### Extracted records
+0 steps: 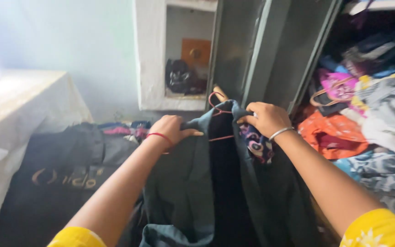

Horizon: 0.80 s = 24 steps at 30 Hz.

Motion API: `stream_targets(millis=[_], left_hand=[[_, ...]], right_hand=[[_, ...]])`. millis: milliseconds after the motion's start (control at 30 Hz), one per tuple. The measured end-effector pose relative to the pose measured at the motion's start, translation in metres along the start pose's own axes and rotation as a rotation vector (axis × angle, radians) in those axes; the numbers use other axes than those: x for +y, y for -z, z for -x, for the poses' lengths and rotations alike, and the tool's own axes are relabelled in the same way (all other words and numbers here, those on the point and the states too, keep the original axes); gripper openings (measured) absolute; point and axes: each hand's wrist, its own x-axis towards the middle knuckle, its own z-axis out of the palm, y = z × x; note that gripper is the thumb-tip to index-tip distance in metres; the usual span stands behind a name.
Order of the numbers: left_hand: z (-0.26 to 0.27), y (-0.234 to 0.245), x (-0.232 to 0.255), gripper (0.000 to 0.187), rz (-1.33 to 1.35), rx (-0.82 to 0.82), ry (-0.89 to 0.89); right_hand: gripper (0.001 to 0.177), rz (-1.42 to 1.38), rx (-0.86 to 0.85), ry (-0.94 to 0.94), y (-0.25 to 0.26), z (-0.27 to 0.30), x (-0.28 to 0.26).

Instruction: The person wipes a coat with a cloth, inserts a hanger into the coat, puts the cloth into the pocket, and hangs the coat in a wardrobe.

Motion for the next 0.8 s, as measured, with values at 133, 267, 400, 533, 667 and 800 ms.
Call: stream_targets(millis=[133,267,400,533,667,800], left_hand=[[0.004,0.045,-0.003,0.08,0.081,-0.077,0.06],[0.003,0.084,0.026,0.078,-0.023,0.184,0.042],[-0.01,0.154,0.05,0.075,-0.049,0.315,0.035],[-0.027,0.22,0.075,0.063,-0.094,0.523,-0.081],[-0.035,0.268,0.093,0.057,-0.112,0.681,-0.108],[-0.038,0.286,0.104,0.06,-0.22,0.694,-0.172]], right_hand=[[0.041,0.052,0.072,0.018,0.05,-0.006,-0.013],[0.043,0.036,0.151,0.023,0.086,-0.016,-0.026],[0.045,0.059,0.293,0.111,0.133,-0.035,-0.027],[0.044,0.094,0.332,0.099,0.187,-0.058,-0.021],[0.04,-0.05,0.338,0.102,0.219,-0.063,0.006],[0.034,0.231,0.18,0.054,0.224,-0.061,0.022]])
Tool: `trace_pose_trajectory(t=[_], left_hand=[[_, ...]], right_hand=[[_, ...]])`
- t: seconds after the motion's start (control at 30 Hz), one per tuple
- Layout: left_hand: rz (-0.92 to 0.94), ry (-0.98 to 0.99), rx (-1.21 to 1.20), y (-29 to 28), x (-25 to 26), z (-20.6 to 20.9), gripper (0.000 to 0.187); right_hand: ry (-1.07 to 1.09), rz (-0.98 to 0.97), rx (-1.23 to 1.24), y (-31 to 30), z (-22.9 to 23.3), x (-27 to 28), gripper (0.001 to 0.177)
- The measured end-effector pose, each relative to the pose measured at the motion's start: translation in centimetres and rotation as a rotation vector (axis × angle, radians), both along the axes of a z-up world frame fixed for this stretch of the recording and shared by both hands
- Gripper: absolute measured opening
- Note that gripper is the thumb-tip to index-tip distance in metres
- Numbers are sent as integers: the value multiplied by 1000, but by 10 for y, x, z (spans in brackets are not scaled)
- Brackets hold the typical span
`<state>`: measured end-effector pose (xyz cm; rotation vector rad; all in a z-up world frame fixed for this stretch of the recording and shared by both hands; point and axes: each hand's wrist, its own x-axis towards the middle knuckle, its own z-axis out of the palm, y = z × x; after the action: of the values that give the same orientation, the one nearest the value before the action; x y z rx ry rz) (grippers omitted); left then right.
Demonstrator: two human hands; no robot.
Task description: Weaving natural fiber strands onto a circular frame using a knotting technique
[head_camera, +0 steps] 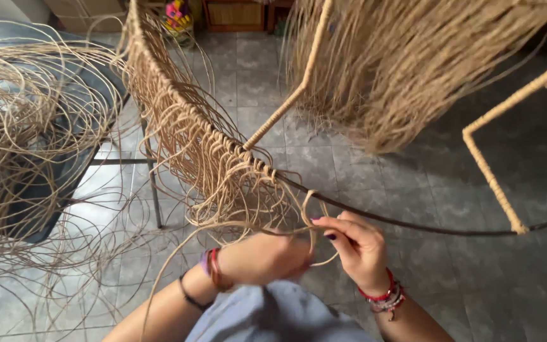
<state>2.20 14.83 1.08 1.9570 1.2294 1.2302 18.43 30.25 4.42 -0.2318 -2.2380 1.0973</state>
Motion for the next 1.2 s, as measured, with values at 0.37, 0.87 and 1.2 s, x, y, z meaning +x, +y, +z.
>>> trace_pose_trajectory(t=[0.37,0.87,1.2], left_hand=[[602,146,238,-39,-7,58,58],[-105,-1589,80,40,-60,132,37],[4,-1691,129,61,-84,140,37]], right_hand=[[78,238,-108,-36,2,-40,39],[269,-177,-380,-104,-54,-47,31],[189,-233,-220,-109,-43,-51,32]])
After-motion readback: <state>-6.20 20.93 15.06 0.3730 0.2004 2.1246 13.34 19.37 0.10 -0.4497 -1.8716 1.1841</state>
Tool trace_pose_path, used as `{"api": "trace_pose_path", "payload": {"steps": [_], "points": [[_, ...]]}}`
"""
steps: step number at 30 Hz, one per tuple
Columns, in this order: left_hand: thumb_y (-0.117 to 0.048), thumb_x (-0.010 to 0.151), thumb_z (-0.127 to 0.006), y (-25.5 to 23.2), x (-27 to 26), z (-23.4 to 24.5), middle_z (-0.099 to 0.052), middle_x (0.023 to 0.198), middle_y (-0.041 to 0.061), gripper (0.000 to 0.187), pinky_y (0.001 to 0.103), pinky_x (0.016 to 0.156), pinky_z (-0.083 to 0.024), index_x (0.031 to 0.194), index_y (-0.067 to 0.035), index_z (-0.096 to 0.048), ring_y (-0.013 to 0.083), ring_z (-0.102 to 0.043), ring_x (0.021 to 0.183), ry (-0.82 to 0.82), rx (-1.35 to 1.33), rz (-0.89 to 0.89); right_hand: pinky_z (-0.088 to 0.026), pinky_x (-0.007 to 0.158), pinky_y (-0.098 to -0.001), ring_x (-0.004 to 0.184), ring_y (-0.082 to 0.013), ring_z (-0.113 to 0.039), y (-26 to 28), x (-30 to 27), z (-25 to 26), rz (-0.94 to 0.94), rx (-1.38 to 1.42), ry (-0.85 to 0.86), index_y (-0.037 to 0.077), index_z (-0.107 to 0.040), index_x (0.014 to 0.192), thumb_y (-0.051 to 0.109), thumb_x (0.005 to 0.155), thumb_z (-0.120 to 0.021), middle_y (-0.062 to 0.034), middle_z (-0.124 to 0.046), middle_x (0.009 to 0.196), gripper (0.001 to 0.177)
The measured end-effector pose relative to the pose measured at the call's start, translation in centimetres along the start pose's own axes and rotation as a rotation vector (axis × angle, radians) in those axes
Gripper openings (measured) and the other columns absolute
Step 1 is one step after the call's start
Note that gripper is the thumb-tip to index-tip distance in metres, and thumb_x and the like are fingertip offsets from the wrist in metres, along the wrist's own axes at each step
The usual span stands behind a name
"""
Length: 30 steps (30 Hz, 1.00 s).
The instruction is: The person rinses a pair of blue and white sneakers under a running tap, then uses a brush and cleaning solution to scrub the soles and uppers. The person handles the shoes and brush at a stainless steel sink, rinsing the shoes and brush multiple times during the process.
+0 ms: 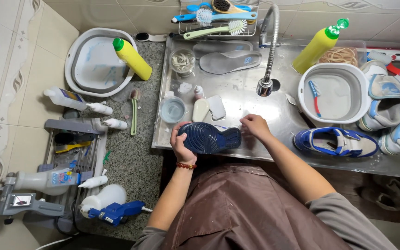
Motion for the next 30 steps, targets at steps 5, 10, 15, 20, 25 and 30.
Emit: {"api": "trace_pose_path", "payload": {"steps": [5,10,15,20,25,30], "points": [[-0.016,0.08,-0.05,-1.1,-0.4,0.5,-0.067,0.11,0.017,0.041,0.038,0.096,-0.053,0.114,0.003,-0.061,0.0262,-0.065,0.101,-0.061,0.01,0.015,-0.055,0.081,-0.0366,0.09,-0.0249,-0.072,6.7,-0.1,-1.9,0.346,-0.396,-0.095,0.007,-0.076,0.111,0.029,0.089,-0.072,-0.0126,-0.077,0.101,0.032],[-0.015,0.081,-0.051,-1.3,-0.8,0.9,-0.068,0.111,0.018,0.039,0.037,0.1,-0.051,0.113,0.004,-0.059,0.0261,-0.065,0.104,-0.013,0.079,-0.021,-0.054,0.09,-0.045,0.108,-0.0342,-0.066,14.4,-0.7,-8.6,0.666,-0.909,0.098,0.026,-0.057,0.141,0.042,0.09,-0.065,-0.0112,-0.069,0.118,0.054],[-0.018,0.084,-0.052,-2.9,-1.4,0.0,-0.068,0.114,0.017,0.039,0.036,0.103,-0.048,0.116,0.005,-0.058,0.0235,-0.063,0.108,0.076,0.282,-0.119,-0.055,0.086,-0.0486,0.105,-0.0416,-0.065,18.3,-1.7,-13.0,0.363,-0.98,0.153,0.025,-0.041,0.148,0.066,0.093,-0.058,-0.0246,-0.049,0.131,0.071],[-0.019,0.085,-0.053,-2.4,-1.4,0.4,-0.068,0.114,0.015,0.04,0.035,0.102,-0.049,0.117,0.004,-0.057,0.0225,-0.063,0.107,0.093,0.274,-0.126,-0.057,0.08,-0.0477,0.099,-0.0435,-0.067,14.7,-0.2,-11.7,0.376,-0.804,-0.064,0.018,-0.044,0.144,0.037,0.084,-0.074,-0.0273,-0.046,0.132,0.069],[-0.019,0.086,-0.054,-2.1,-1.0,0.8,-0.068,0.114,0.015,0.04,0.035,0.101,-0.049,0.117,0.004,-0.058,0.0222,-0.063,0.105,0.088,0.284,-0.104,-0.058,0.08,-0.0448,0.097,-0.0377,-0.067,6.1,6.2,-6.6,0.35,-0.304,-0.165,0.015,-0.046,0.14,0.015,0.081,-0.074,-0.0213,-0.055,0.123,0.065],[-0.019,0.086,-0.054,-2.2,-0.6,0.3,-0.068,0.112,0.013,0.037,0.035,0.099,-0.05,0.116,0.003,-0.059,0.0211,-0.063,0.103,0.101,0.293,-0.123,-0.058,0.079,-0.0497,0.093,-0.0259,-0.065,1.5,5.6,2.5,-0.004,0.825,0.163,0.017,-0.043,0.137,-0.004,0.079,-0.053,-0.012,-0.059,0.11,0.062]]}}
Point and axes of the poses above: each hand's wrist, its own x-axis towards the middle knuckle, its own z-axis out of the back of the hand, y = z × x, the point moved 2 cm from there along x, towards the middle knuckle
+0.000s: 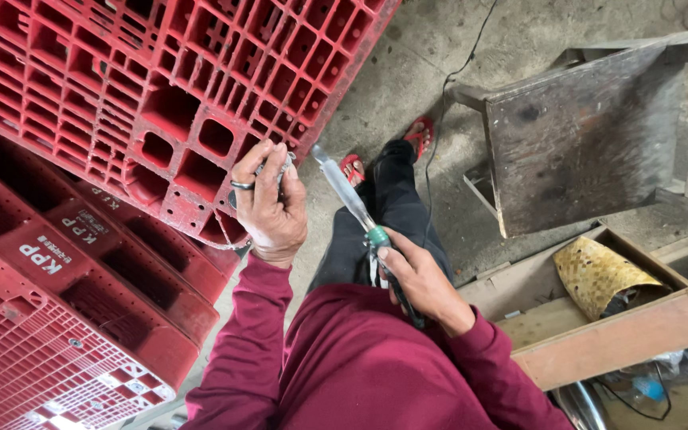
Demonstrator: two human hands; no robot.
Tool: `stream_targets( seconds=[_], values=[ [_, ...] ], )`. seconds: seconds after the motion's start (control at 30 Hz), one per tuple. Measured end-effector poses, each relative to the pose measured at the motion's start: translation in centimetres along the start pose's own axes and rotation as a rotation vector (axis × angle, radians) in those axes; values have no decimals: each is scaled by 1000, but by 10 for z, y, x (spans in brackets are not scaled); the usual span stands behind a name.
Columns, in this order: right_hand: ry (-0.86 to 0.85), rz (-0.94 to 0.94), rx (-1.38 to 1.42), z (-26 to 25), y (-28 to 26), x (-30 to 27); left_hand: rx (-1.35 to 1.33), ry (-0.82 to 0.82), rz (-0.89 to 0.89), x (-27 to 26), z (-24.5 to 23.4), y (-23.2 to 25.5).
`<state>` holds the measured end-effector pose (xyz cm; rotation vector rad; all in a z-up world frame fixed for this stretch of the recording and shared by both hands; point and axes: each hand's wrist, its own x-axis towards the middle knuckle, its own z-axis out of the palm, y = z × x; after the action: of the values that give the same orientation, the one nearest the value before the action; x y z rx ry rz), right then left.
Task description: The person uses a heat gun to soften a small piece of plastic on a red pallet and then presses the material into place using a hand tool.
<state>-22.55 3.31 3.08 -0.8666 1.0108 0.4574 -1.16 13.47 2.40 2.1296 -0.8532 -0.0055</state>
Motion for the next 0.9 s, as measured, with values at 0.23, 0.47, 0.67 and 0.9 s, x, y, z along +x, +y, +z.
stream_targets(
  seconds=[0.23,0.47,0.67,0.9],
  values=[
    [53,-73,-27,0,-5,8,42,11,16,-1,0,1],
    [-13,-99,39,4,0,20,5,1,4,-1,-1,1],
    [143,-322,-362,3,1,19,-18,-1,-31,-3,1,0],
    [245,-268,-542,13,-14,14,50,23,24,-2,1,0]
  ],
)
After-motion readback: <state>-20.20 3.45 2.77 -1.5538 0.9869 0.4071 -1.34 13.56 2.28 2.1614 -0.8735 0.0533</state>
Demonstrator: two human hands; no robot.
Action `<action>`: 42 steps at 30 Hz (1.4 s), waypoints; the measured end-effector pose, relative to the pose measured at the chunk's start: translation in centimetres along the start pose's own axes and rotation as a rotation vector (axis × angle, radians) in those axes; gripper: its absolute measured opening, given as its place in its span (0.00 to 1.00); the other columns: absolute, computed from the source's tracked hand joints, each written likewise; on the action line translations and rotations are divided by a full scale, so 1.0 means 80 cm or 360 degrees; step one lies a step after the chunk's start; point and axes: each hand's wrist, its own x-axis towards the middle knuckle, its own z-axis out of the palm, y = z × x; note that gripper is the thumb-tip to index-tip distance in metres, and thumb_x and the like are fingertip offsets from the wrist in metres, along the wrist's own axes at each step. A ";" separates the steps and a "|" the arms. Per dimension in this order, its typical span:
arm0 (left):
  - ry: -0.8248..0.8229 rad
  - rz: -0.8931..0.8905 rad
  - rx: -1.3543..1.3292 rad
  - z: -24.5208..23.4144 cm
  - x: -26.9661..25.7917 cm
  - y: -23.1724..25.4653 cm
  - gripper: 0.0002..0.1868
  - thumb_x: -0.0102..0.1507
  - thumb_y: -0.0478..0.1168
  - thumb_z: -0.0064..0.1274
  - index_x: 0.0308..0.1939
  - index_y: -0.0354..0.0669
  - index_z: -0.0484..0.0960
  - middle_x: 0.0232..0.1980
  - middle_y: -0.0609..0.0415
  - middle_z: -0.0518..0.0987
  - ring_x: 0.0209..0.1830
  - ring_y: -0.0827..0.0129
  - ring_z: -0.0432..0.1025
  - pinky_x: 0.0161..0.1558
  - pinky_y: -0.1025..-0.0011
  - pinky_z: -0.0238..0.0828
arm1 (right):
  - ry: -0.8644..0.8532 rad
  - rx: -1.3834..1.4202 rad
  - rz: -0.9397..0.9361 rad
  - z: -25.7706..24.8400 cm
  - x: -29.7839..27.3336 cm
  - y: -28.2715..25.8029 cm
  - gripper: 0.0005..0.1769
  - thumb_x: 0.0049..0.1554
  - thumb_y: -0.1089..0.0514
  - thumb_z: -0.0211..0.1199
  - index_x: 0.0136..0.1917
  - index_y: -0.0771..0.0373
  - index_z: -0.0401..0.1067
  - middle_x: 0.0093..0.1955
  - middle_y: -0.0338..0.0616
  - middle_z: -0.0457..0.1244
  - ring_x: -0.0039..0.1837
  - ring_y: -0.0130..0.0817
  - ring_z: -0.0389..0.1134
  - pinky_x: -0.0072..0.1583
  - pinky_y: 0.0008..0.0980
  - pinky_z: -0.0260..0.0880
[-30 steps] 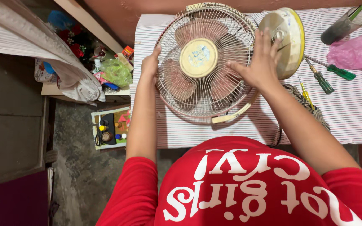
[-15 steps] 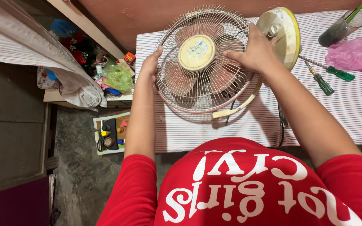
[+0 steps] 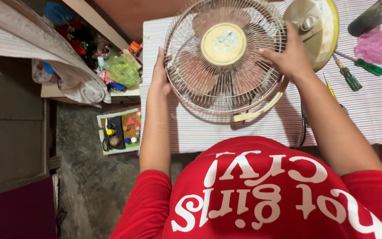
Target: The person assembles a table fan by attaching the front wire cage to the fan head. They align the cage, secure it with a yellow zip tie, and repeatedly adjust the cage to ensure it is properly fitted.
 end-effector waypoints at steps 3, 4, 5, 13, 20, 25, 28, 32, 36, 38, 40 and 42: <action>-0.0036 0.0132 -0.0050 -0.004 0.001 -0.014 0.26 0.74 0.53 0.40 0.61 0.32 0.76 0.55 0.42 0.81 0.51 0.55 0.77 0.56 0.56 0.77 | 0.0093 0.0038 -0.0204 0.000 -0.021 0.021 0.63 0.53 0.40 0.78 0.85 0.69 0.46 0.82 0.66 0.53 0.82 0.56 0.57 0.81 0.46 0.55; 0.0037 0.0108 -0.0069 -0.008 0.001 -0.019 0.26 0.73 0.52 0.40 0.60 0.33 0.76 0.54 0.41 0.82 0.50 0.54 0.78 0.55 0.55 0.78 | 0.0121 -0.0055 -0.0240 0.005 -0.023 0.023 0.64 0.53 0.40 0.80 0.85 0.70 0.46 0.82 0.68 0.51 0.82 0.58 0.55 0.81 0.48 0.53; 0.0111 0.0084 -0.0087 -0.011 -0.001 -0.023 0.25 0.73 0.52 0.39 0.59 0.33 0.76 0.53 0.41 0.82 0.48 0.54 0.78 0.54 0.55 0.78 | 0.0149 -0.0147 -0.0277 0.011 -0.025 0.025 0.65 0.52 0.40 0.81 0.85 0.70 0.45 0.83 0.69 0.49 0.82 0.61 0.53 0.80 0.49 0.51; 0.0234 0.0177 0.0017 0.007 -0.022 -0.029 0.29 0.71 0.54 0.40 0.65 0.31 0.72 0.59 0.38 0.79 0.55 0.53 0.77 0.57 0.57 0.76 | 0.0165 -0.0228 -0.0202 0.023 -0.021 0.028 0.67 0.58 0.38 0.82 0.86 0.68 0.39 0.85 0.68 0.44 0.84 0.62 0.49 0.81 0.50 0.51; 0.0198 0.0636 0.0304 -0.007 -0.022 -0.039 0.32 0.71 0.51 0.47 0.71 0.30 0.66 0.68 0.42 0.74 0.64 0.61 0.71 0.67 0.64 0.66 | 0.0185 -0.0235 -0.0275 0.031 -0.034 0.030 0.67 0.60 0.40 0.83 0.85 0.69 0.36 0.86 0.70 0.41 0.86 0.63 0.45 0.83 0.49 0.49; 0.0766 0.0869 0.0632 -0.049 -0.045 -0.062 0.26 0.70 0.46 0.49 0.61 0.23 0.78 0.60 0.40 0.81 0.58 0.61 0.75 0.61 0.67 0.69 | 0.0151 -0.0278 -0.0224 0.030 -0.041 0.026 0.69 0.59 0.40 0.82 0.87 0.69 0.35 0.86 0.71 0.41 0.86 0.64 0.43 0.83 0.50 0.46; 0.0717 0.0865 0.0679 -0.051 -0.071 -0.089 0.24 0.70 0.43 0.47 0.61 0.23 0.78 0.58 0.40 0.82 0.57 0.62 0.75 0.61 0.69 0.69 | 0.0172 -0.0230 -0.0249 0.029 -0.045 0.030 0.66 0.61 0.41 0.81 0.86 0.69 0.35 0.86 0.70 0.40 0.87 0.63 0.43 0.84 0.49 0.46; 0.0642 0.0755 0.0599 -0.024 -0.087 -0.096 0.25 0.70 0.43 0.48 0.64 0.22 0.75 0.61 0.39 0.80 0.60 0.61 0.73 0.62 0.69 0.67 | 0.0230 -0.0123 -0.0356 0.035 -0.049 0.038 0.60 0.65 0.42 0.75 0.86 0.67 0.34 0.86 0.69 0.40 0.89 0.62 0.43 0.86 0.49 0.46; 0.0746 0.0666 0.0765 0.005 -0.103 -0.093 0.29 0.71 0.44 0.48 0.70 0.26 0.65 0.67 0.40 0.74 0.64 0.60 0.71 0.63 0.69 0.65 | 0.0285 -0.0203 -0.0454 0.041 -0.057 0.044 0.56 0.64 0.41 0.68 0.87 0.65 0.36 0.86 0.67 0.40 0.88 0.60 0.43 0.88 0.49 0.47; 0.0724 0.0687 0.0778 0.008 -0.108 -0.096 0.30 0.71 0.44 0.48 0.71 0.26 0.64 0.68 0.38 0.73 0.66 0.60 0.70 0.64 0.69 0.64 | 0.0322 -0.0173 -0.0445 0.046 -0.064 0.047 0.55 0.66 0.40 0.68 0.87 0.64 0.37 0.87 0.65 0.41 0.88 0.58 0.45 0.86 0.47 0.48; 0.0725 0.0691 0.0748 0.001 -0.107 -0.099 0.29 0.70 0.44 0.47 0.71 0.27 0.65 0.68 0.38 0.73 0.66 0.60 0.70 0.64 0.68 0.64 | 0.0359 -0.0162 -0.0452 0.050 -0.073 0.048 0.54 0.67 0.40 0.68 0.87 0.63 0.37 0.87 0.63 0.42 0.88 0.58 0.46 0.86 0.46 0.49; 0.0752 0.0681 0.0677 -0.013 -0.096 -0.101 0.28 0.71 0.43 0.47 0.70 0.28 0.66 0.67 0.40 0.74 0.65 0.61 0.70 0.64 0.68 0.64 | 0.0398 -0.0169 -0.0478 0.053 -0.080 0.050 0.54 0.68 0.38 0.67 0.87 0.64 0.37 0.87 0.63 0.42 0.88 0.58 0.46 0.85 0.47 0.49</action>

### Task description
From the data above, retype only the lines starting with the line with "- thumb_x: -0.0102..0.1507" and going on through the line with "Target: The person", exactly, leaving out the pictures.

### Answer below
  - thumb_x: -0.0102..0.1507
  - thumb_y: -0.0478..0.1168
  - thumb_z: -0.0064..0.1274
  - index_x: 0.0308..0.1939
  - index_y: -0.0354..0.0669
  - index_z: -0.0484..0.0960
  - middle_x: 0.0232..0.1980
  - middle_y: -0.0609..0.0415
  - middle_z: -0.0518..0.0987
  - ring_x: 0.0209..0.1830
  - ring_y: -0.0827..0.0129
  - ring_z: -0.0432..0.1025
  - pinky_x: 0.0161..0.1558
  - pinky_y: -0.1025..-0.0011
  - pinky_z: -0.0238..0.0828
arm1 (right):
  - ry: -0.8644..0.8532 rad
  - rx: -1.3834..1.4202 rad
  - rz: -0.9397..0.9361 rad
  - z: -25.7706..24.8400 cm
  - x: -29.7839..27.3336 cm
  - y: -28.2715..25.8029 cm
  - gripper: 0.0005..0.1769
  - thumb_x: 0.0049..0.1554
  - thumb_y: -0.1089..0.0514
  - thumb_z: -0.0211..0.1199
  - index_x: 0.0136..0.1917
  - index_y: -0.0771..0.0373
  - index_z: -0.0401..0.1067
  - middle_x: 0.0093..0.1955
  - middle_y: -0.0338..0.0616
  - middle_z: -0.0457..0.1244
  - ring_x: -0.0039..0.1837
  - ring_y: -0.0130..0.0817
  - ring_z: -0.0389..0.1134
  - pinky_x: -0.0072..0.1583
  - pinky_y: 0.0008..0.0980
  - pinky_z: -0.0260..0.0880
[-30 steps] 
[-15 steps] 
[+0 steps] 
Target: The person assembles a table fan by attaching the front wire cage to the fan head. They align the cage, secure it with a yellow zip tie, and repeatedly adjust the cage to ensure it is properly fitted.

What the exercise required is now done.